The cause of death was not immediately known. Mexican media said his wife Mercedes and two sons were by his side at home.
Born March 6, 1927, in the village of Aracataca on Colombia's Caribbean coast, Garcia Marquez was the son of a telegraph operator.
He was raised by his grandparents and aunts in a tropical culture influenced by the heritage of Spanish settlers, indigenous populations and black slaves. His grandfather was a retired colonel.
The exotic legends of his homeland inspired him to write profusely, including his masterpiece, "One Hundred Years of Solitude," which was translated into 35 languages and sold more than 30 million copies.
The book, published in 1967, is a historical and literary saga about a family from the imaginary Caribbean village of Macondo between the 19th and 20th century -- a novel that turned the man with the mustache and thick eyebrows into an international star.
'Without a penny'
Garcia Marquez wrote the novel after moving to Mexico City in 1961, taking a long bus ride from New York with his wife, Mercedes Barcha, and son Rodrigo.
His second son, Gonzalo, was born a year later in the Mexican capital, where he lived for more than three decades.

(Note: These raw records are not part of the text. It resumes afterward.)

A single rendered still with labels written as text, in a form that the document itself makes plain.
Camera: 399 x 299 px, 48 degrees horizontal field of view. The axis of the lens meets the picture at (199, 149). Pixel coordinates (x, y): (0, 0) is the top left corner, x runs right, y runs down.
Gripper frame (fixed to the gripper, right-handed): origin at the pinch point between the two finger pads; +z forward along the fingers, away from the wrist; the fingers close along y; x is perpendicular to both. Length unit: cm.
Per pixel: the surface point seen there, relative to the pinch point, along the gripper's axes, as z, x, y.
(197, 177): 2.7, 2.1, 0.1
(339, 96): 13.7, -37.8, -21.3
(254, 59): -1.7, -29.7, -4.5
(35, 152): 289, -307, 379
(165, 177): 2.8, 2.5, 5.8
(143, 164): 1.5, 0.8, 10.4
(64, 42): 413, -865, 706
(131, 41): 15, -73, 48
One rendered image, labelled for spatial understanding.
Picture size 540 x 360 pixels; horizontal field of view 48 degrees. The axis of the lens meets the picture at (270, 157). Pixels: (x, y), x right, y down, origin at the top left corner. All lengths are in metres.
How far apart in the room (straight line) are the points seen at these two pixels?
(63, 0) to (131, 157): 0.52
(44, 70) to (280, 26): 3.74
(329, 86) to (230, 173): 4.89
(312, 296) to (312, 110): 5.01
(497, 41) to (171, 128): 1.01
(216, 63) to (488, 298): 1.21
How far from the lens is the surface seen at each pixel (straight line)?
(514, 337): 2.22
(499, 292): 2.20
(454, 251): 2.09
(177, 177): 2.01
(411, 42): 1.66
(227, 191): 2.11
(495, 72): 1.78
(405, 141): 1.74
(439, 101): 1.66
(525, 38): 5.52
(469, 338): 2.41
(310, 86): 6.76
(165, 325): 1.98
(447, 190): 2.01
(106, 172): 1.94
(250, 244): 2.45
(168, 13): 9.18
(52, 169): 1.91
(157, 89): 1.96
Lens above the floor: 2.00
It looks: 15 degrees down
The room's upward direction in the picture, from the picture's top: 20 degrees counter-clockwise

He liked to say that he arrived in Mexico City "without a name or a penny in my pocket."
The writer faced financial hardship, working for advertising agencies, penning screenplays and editing small magazines.
"As long as there was whisky, there was no misery," Garcia Marquez quipped.

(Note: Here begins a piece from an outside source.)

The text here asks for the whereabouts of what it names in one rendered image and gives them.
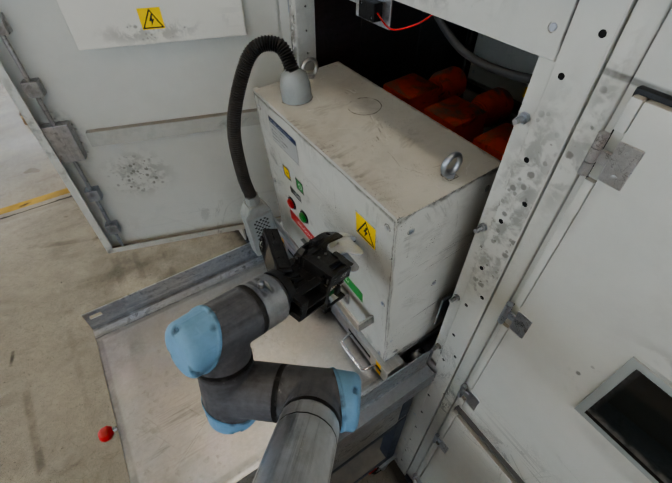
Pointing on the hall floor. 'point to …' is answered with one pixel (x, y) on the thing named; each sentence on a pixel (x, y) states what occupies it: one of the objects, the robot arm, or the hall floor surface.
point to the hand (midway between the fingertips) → (347, 239)
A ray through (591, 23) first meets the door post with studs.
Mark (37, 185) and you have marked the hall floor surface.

He owed nine months of rent payments when he penned "One Hundred Years of Solitude" and could only afford to send half of his manuscript to his editor in Argentina.
Later, the author realized that he had sent the final half of the book, forcing him to scramble to find more money to send the rest.
Garcia Marquez wore a white liqui-liqui, a traditional costume with a high collar from his region, to receive his Nobel prize in Sweden in 1982.
The Nobel committee rewarded him for books "in which the fantastic and the realistic are combined in a richly composed world of imagination, reflecting a continent's life and conflicts."
In his Nobel speech, the writer said it was the "outsized reality" of brutal dictatorships and civil wars in Latin America, "and not just its literary expression," that got the attention of the Swedish Academy of Letters.
His other famous books include "Chronicle of a Death Foretold," "The General in His Labyrinth" and his autobiography "Living to Tell the Tale."
His final novel, "Memories of My Melancholy Whores," was published in 2004.
Journalist, Castro friend
Garcia Marquez studied law but abandoned it to pursue journalism, which he considered "the most beautiful profession in the world."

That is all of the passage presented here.